# [Task]
Every line in the data must be transcribed exactly.

[[ Data segment, beginning ]]

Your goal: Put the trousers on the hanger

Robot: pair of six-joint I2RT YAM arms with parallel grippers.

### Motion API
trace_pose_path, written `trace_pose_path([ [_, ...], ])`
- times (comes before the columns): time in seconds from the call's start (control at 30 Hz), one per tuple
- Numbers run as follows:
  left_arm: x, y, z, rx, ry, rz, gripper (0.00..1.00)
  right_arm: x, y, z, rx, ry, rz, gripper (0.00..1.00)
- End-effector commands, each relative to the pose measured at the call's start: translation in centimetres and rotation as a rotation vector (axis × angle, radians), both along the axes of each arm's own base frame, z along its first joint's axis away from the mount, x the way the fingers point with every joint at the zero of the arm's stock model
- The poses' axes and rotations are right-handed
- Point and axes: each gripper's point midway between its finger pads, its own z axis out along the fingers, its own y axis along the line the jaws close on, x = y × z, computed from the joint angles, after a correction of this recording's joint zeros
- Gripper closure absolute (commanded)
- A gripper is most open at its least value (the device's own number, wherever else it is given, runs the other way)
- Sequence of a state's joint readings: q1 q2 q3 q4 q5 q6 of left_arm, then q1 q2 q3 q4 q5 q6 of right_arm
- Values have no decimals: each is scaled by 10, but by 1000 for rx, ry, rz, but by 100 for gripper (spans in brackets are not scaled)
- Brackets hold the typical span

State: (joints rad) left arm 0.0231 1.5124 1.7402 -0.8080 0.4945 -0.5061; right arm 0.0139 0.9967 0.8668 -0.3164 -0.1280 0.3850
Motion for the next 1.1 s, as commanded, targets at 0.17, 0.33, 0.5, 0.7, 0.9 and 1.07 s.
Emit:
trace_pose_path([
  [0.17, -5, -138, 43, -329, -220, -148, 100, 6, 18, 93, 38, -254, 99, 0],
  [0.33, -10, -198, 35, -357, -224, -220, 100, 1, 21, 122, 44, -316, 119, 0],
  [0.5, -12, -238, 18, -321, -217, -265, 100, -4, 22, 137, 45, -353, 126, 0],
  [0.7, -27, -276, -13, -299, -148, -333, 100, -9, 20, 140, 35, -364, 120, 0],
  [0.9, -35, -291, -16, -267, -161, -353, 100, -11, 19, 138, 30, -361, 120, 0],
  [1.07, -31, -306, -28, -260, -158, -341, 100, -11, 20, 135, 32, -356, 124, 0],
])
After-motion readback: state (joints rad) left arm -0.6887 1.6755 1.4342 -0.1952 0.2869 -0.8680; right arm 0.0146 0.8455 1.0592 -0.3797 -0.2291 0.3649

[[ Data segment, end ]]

# [Reply to the exercise]
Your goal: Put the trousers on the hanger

Robot: pair of six-joint I2RT YAM arms with parallel grippers.

### Motion API
trace_pose_path, written `trace_pose_path([ [_, ...], ])`
- times (comes before the columns): time in seconds from the call's start (control at 30 Hz), one per tuple
- Numbers run as follows:
  left_arm: x, y, z, rx, ry, rz, gripper (0.00..1.00)
  right_arm: x, y, z, rx, ry, rz, gripper (0.00..1.00)
- End-effector commands, each relative to the pose measured at the call's start: translation in centimetres and rotation as a rotation vector (axis × angle, radians), both along the axes of each arm's own base frame, z along its first joint's axis away from the mount, x the way the fingers point with every joint at the zero of the arm's stock model
- The poses' axes and rotations are right-handed
- Point and axes: each gripper's point midway between its finger pads, its own z axis out along the fingers, its own y axis along the line the jaws close on, x = y × z, computed from the joint angles, after a correction of this recording's joint zeros
- Gripper closure absolute (commanded)
- A gripper is most open at its least value (the device's own number, wherever else it is given, runs the other way)
- Sequence of a state's joint readings: q1 q2 q3 q4 q5 q6 of left_arm, then q1 q2 q3 q4 q5 q6 of right_arm
- Values have no decimals: each is scaled by 10, but by 1000 for rx, ry, rz, but by 100 for gripper (spans in brackets are not scaled)
- Brackets hold the typical span

State: (joints rad) left arm 0.0231 1.5124 1.7402 -0.8080 0.4945 -0.5061; right arm 0.0139 0.9967 0.8668 -0.3164 -0.1280 0.3850
Motion for the next 1.1 s, as commanded, targets at 0.17, 0.33, 0.5, 0.7, 0.9 and 1.07 s.
Emit:
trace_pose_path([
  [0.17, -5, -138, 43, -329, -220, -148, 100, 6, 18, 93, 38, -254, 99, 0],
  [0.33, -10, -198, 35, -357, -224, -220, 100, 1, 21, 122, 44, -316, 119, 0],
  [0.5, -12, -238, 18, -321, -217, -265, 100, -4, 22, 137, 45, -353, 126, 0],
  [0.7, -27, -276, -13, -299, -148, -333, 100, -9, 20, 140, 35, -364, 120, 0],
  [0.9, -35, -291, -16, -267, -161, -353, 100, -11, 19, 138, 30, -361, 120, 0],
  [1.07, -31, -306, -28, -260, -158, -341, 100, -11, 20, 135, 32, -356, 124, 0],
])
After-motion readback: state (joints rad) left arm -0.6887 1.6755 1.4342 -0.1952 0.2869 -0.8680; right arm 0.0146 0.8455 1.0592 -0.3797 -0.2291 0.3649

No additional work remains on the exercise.